With Boston trailing, 10-8, Nomar Garciaparra doubled to lead off the ninth, Trot Nixon hit a long out to the warning track and Millar, who homered three times Friday, singled to score Garciaparra. Mueller homered into the bullpen -- only the second homer this year off Rivera, who had converted 23 consecutive save chances.

“I was biting my nails the whole time,” said Boston catcher Jason Varitek, who sparked the brawl when he hit Rodriguez in the face. “It was the hardest game I’ve had to watch. I think my head almost hit the ceiling in the locker room. It was awesome.”
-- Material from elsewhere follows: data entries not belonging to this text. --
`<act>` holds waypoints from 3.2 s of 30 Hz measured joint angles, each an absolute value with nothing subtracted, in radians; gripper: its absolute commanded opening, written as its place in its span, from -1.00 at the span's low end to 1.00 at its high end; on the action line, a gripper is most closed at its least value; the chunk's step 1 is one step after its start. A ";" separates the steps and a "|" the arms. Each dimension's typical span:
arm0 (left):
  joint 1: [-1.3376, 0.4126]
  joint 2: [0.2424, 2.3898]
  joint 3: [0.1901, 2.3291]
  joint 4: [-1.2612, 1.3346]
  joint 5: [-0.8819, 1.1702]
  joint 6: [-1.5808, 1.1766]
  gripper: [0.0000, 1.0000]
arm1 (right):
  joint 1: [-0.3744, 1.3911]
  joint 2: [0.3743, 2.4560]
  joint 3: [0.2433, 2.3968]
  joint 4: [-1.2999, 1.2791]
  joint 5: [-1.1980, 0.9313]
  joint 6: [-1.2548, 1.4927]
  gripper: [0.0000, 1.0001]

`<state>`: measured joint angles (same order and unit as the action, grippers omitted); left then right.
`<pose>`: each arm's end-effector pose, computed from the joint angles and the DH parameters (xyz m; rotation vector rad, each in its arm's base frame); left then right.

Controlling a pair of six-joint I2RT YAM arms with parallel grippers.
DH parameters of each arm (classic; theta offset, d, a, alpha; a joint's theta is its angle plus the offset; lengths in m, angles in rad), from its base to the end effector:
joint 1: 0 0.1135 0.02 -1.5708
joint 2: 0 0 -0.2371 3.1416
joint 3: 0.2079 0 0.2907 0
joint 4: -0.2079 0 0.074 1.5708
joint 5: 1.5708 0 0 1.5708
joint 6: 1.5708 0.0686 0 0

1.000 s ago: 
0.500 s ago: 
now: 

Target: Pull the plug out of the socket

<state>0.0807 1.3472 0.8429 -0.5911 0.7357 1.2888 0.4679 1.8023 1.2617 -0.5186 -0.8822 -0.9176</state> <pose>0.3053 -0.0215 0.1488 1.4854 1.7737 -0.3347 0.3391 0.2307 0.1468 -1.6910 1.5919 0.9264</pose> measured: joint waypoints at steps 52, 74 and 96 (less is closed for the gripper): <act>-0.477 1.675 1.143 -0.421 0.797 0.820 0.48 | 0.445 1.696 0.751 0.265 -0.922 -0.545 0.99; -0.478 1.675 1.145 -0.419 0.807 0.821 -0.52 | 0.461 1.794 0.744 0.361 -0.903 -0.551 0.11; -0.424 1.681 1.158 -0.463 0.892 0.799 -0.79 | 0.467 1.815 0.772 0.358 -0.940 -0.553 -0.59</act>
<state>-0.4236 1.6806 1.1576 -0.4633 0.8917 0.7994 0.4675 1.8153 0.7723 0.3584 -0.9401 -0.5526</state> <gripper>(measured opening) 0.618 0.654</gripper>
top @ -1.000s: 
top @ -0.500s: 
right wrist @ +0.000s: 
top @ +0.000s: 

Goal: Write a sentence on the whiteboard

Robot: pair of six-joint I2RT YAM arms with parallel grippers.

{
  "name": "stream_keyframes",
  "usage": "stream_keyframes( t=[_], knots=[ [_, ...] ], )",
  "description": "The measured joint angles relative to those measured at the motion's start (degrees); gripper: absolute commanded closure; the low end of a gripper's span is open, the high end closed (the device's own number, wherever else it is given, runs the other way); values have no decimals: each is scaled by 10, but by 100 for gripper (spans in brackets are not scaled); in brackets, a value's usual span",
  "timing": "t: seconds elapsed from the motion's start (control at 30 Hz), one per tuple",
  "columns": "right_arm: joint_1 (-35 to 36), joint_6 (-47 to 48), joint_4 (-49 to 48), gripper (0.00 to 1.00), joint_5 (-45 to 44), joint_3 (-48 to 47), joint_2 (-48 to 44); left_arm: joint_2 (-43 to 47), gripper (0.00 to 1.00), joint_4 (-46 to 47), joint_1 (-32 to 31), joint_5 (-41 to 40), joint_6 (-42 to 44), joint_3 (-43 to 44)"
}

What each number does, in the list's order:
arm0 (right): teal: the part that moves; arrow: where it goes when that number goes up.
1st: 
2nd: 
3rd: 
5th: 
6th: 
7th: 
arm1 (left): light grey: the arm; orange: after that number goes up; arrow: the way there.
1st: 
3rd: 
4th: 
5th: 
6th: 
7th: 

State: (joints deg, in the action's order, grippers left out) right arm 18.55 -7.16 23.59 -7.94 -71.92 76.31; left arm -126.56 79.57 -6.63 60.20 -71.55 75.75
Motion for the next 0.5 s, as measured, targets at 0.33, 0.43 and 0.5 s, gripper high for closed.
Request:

The Red Sox, who also brawled with the Yankees during last year’s playoffs, were two outs from falling 10 1/2 games behind New York in the AL East; they have never come back from more than 10 games to win the division.

Instead, Boston is 8 1/2 games back heading into tonight’s series finale.

“Our rivalry is probably -- not probably, it is -- like no other rivalry,” Yankee Manager Joe Torre said. “It’s an emotional game. You’d like to believe you can play like a board game, but you can’t. There are people involved. There are emotions. It’s a high-energy situation.”

The Red Sox were trailing, 3-0, and hitless before Bronson Arroyo plunked Rodriguez, prompting the AL most valuable player to stare at the mound as he moved slowly toward first. Varitek positioned himself in front of Rodriguez and the two began jawing before Varitek, still wearing his mask, pushed the Yankee star in the face.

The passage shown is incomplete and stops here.